Although this isn’t incredibly applicable to most right now, I know at least a few of us are interested in tax law, and one of the most interesting things in Canadian tax law is Estate Taxes and Capital Gains taxes. One of the main ways that these capital gains taxes are avoided is through something called an Estate Freeze - which is an incredibly complex topic. I will attempt to simplify it so we can all get a better understanding, but I will not be able to go into all of the incredibly specific legal situations that can arise with GAAR (tax avoidance rules), or every different situations with spouses…
To start, it is important to understand that unlike our American counterparts, Canadians are not subject to estate tax. Instead, any accumulated gains on assets are subject to deemed disposition and capital gains are calculated on their gain in value since purchase. To clarify this a bit more, let’s say you bought a second home (because the first home in Canada is exempt from capital gains tax), for $100,000, and 50 years later you died. When you pass the home on to your child, if it is now worth $500,000, you would not be subject to a flat rate based on the total value, but instead a 27% capital gains tax on the gain between 500,000 and 100,000 so 400,000. Effectively, the CRA assumes that upon death, the properties have been “sold” and any proceeds are thus taxable. Luckily, this also means that if the child sells the property the new cost basis becomes $500,000. This lack of estate tax makes the most pressing concern minimizing the recognized capital gains on the transfer, and extending the compound interest of keeping capital within the family for the longest possible time. This is most applicable to those with family businesses who usually have a large portion of their wealth trapped within a business they hope to pass on, but that would be crippled with an unexpected tax bill…
(RBC Wealth Management)
This is where an estate freeze comes in. It is effectively the act of a business owner to exchange ownership of his shares in a business for preferred shares with fixed value and transfer the economic interest to a trust of which their children are the beneficiary.
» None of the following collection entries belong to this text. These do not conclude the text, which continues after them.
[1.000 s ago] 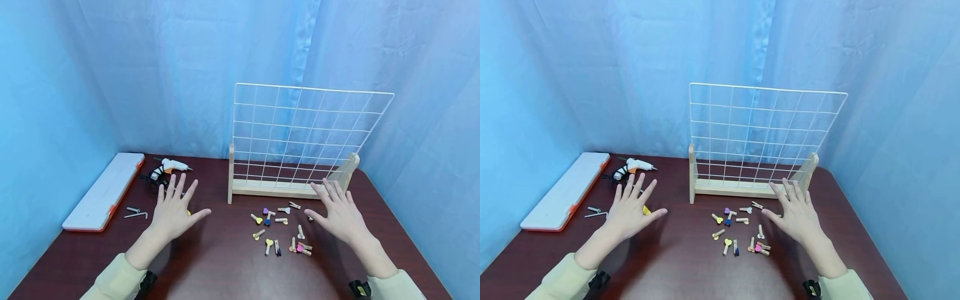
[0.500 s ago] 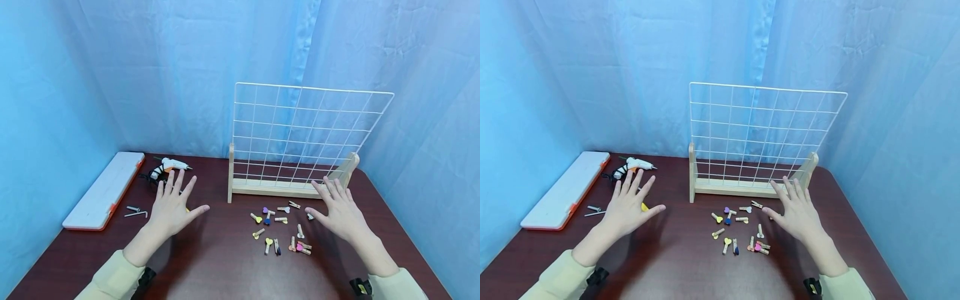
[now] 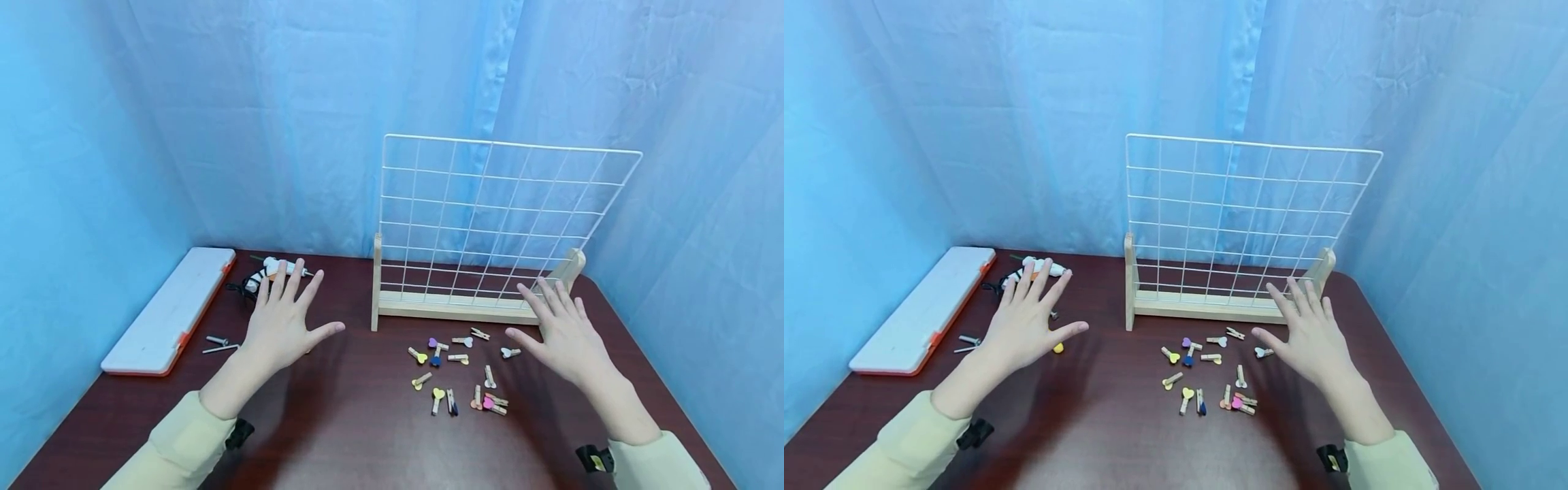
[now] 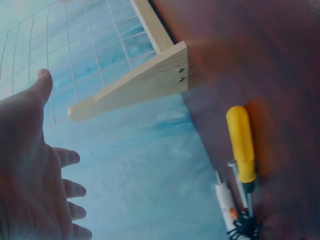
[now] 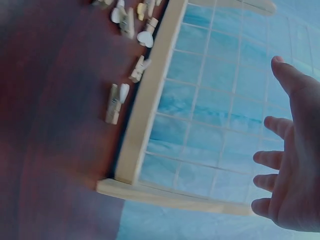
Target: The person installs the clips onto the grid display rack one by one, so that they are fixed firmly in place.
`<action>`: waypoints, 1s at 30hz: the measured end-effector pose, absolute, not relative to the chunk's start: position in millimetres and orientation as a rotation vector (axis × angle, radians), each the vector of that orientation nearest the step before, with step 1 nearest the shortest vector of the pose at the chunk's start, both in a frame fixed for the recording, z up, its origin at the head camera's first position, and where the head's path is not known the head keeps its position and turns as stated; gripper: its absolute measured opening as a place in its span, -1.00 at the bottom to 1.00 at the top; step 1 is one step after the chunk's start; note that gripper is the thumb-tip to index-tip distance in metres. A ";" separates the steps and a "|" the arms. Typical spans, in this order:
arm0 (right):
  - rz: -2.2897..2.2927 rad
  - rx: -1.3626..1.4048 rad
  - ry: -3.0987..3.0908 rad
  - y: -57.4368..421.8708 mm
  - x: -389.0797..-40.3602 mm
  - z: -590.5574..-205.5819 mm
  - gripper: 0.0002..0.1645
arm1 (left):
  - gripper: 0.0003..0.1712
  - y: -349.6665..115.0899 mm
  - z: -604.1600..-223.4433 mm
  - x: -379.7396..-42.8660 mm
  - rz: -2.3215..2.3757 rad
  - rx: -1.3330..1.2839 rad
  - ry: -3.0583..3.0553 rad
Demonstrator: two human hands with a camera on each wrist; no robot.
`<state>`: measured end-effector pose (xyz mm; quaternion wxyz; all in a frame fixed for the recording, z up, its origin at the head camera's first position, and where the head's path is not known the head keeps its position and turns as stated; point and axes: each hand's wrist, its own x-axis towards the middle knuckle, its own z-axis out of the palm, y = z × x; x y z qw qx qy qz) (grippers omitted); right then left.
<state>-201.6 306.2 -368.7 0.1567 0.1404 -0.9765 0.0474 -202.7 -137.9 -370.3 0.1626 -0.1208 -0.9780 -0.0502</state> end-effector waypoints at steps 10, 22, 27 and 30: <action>0.260 0.314 -2.717 327.0 -209.5 -323.4 -0.04 | 0.16 -110.9 -352.1 -208.4 -0.104 -0.588 -2.692; 0.623 0.078 -2.692 363.9 -229.5 -312.1 -0.01 | 0.23 -55.7 -390.1 -220.6 -0.159 -1.034 -2.779; 0.729 -0.003 -2.686 374.2 -247.6 -332.8 0.02 | 0.08 -35.5 -419.4 -229.5 -0.264 -1.180 -2.837; 0.765 -0.005 -2.683 380.5 -258.1 -347.5 0.04 | -0.03 -24.5 -431.4 -234.0 -0.298 -1.259 -2.862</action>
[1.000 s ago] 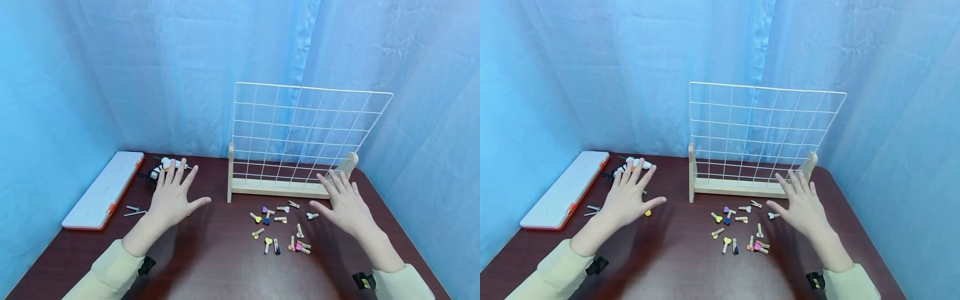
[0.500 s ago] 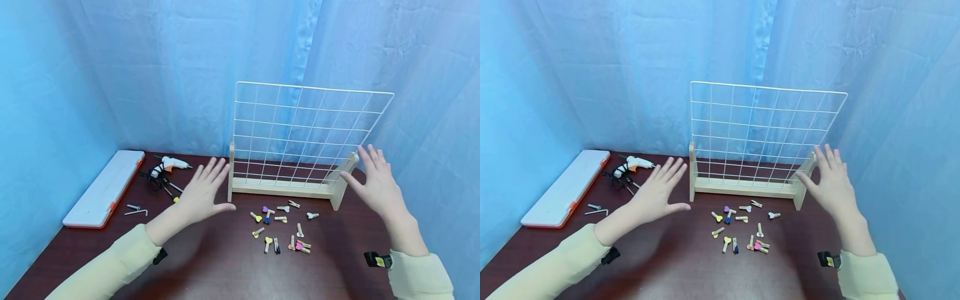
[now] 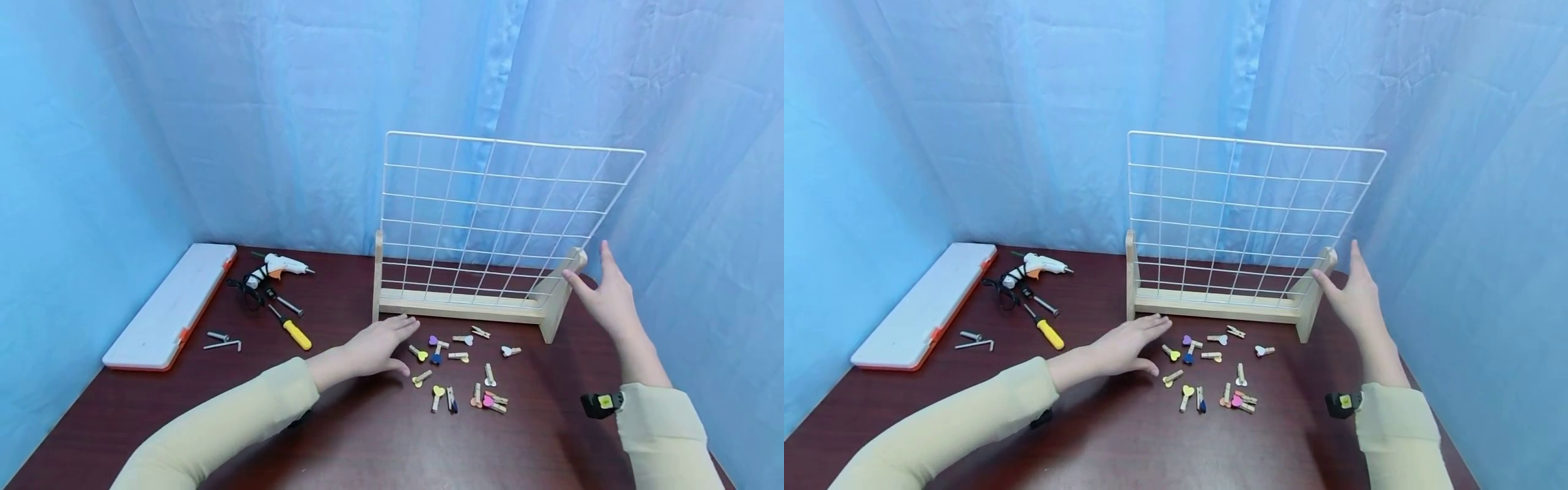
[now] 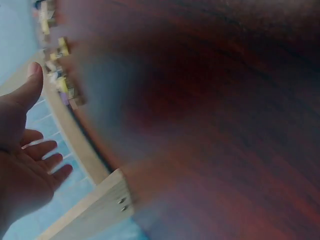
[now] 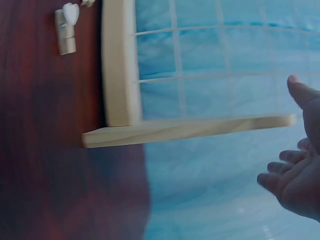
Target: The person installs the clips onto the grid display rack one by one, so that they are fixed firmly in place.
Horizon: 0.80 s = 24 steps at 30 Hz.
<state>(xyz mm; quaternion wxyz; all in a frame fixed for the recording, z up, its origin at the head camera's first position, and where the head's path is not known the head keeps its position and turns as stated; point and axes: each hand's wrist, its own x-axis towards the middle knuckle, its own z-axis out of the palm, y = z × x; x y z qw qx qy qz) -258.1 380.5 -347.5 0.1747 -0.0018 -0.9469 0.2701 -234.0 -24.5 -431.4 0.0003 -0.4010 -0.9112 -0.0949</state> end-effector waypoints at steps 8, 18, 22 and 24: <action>1.025 0.038 -2.563 386.1 -277.2 -381.2 -0.08 | -0.48 -0.9 -446.0 -253.2 -0.340 -1.453 -2.754; 1.045 0.056 -2.347 391.4 -293.5 -401.1 -0.34 | -0.86 13.3 -450.0 -262.5 -0.334 -1.476 -2.734; 1.090 0.117 -2.375 395.7 -296.4 -402.6 -0.32 | -0.87 11.9 -451.1 -261.6 -0.414 -1.473 -2.739; 1.126 0.156 -2.389 397.2 -297.6 -402.3 -0.31 | -0.85 9.8 -450.6 -261.0 -0.437 -1.472 -2.731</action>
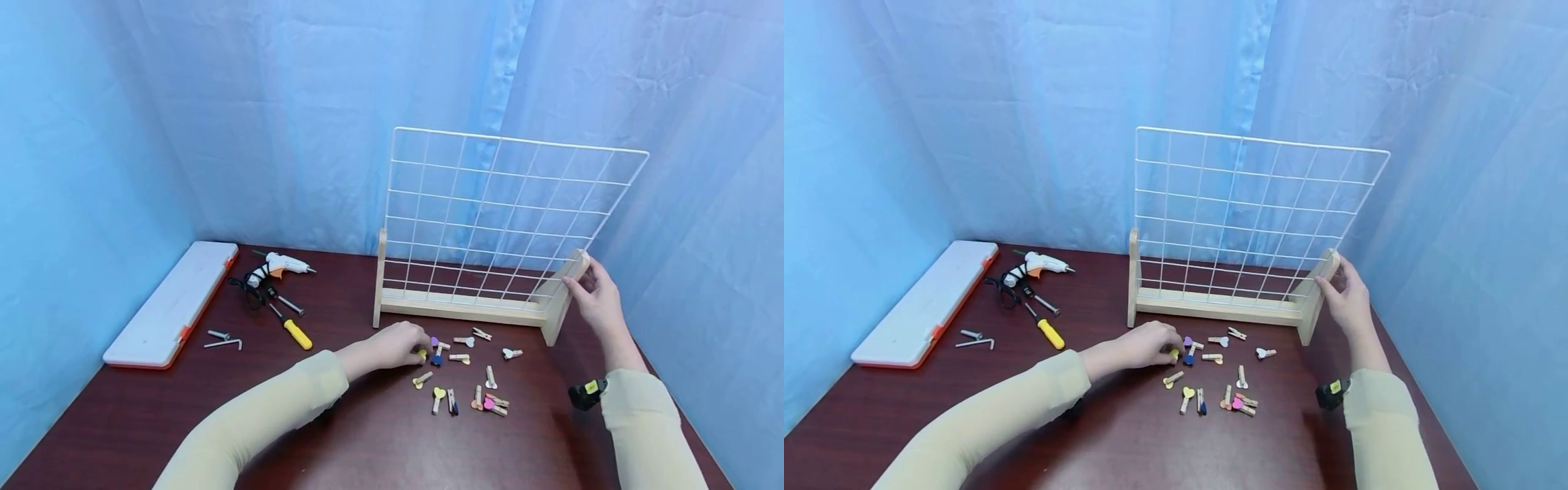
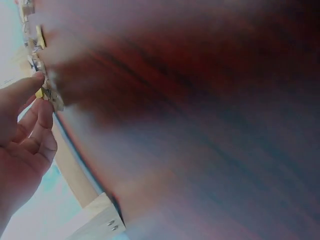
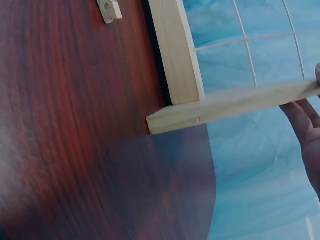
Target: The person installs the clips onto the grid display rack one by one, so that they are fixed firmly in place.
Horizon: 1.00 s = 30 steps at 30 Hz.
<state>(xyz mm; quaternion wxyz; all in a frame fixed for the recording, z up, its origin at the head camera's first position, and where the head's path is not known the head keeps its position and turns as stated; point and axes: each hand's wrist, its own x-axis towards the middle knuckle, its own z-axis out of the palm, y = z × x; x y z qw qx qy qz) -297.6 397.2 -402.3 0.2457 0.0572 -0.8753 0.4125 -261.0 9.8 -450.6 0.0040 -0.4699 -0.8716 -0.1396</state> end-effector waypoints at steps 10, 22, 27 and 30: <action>1.245 0.222 -2.424 403.7 -300.5 -399.5 -0.27 | -0.89 -10.9 -418.2 -251.6 -0.720 -1.410 -2.613; 1.271 0.234 -2.434 396.3 -290.5 -388.8 -0.26 | -0.94 -55.9 -347.7 -254.8 -1.187 -0.884 -2.385; 1.204 0.228 -2.424 389.1 -283.2 -383.2 -0.26 | -0.87 -70.5 -328.6 -269.9 -1.421 -0.534 -2.165; 1.182 0.228 -2.421 388.7 -282.9 -383.8 -0.26 | -0.79 -72.6 -327.4 -281.8 -1.506 -0.360 -2.033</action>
This allows the deemed disposition to occur at that moment, and allows the proprietor to plan for the expense. Similarly, it locks the value of the shares at that price, and is carried over to the kids at a much lower cost basis, allowing the value to carry over with less tax as it grows from that point. Let’s take the owner of Restaurant ABC, who is presiding over long-term growth plans. He believes the value of the business is likely to increase substantially over time, and he wants to pass that onto his kids tax-minimized. He determines that the value of the company is 1 million dollars. He transfers the value of those shares to a trust for which he is the trustee (and thus controls the distribution of the funds). The shares are deemed to be disposed of at their current value of 1 million, and the owner can utilize his LCGE (lifetime capital gains exemption), and receives preferred voting shares instead that allow him to maintain control over his own corporation. When the trust is forcibly wound up after 21 years (to prevent infinite tax rollovers), the descendants would assume control over the shares.
This whole process allows the original owner to retain control over their corporation, plan for the expected tax bill, and postpone taxes until the death of their descendant, allowing them to bank the compound interest. An estate freeze is incredibly complicated, but understanding the general ideas will give you a decent grasp of how to look at tax minimizing strategies, how trusts can come into play, and how the Canadian system has big differences from the us and how they are exploited.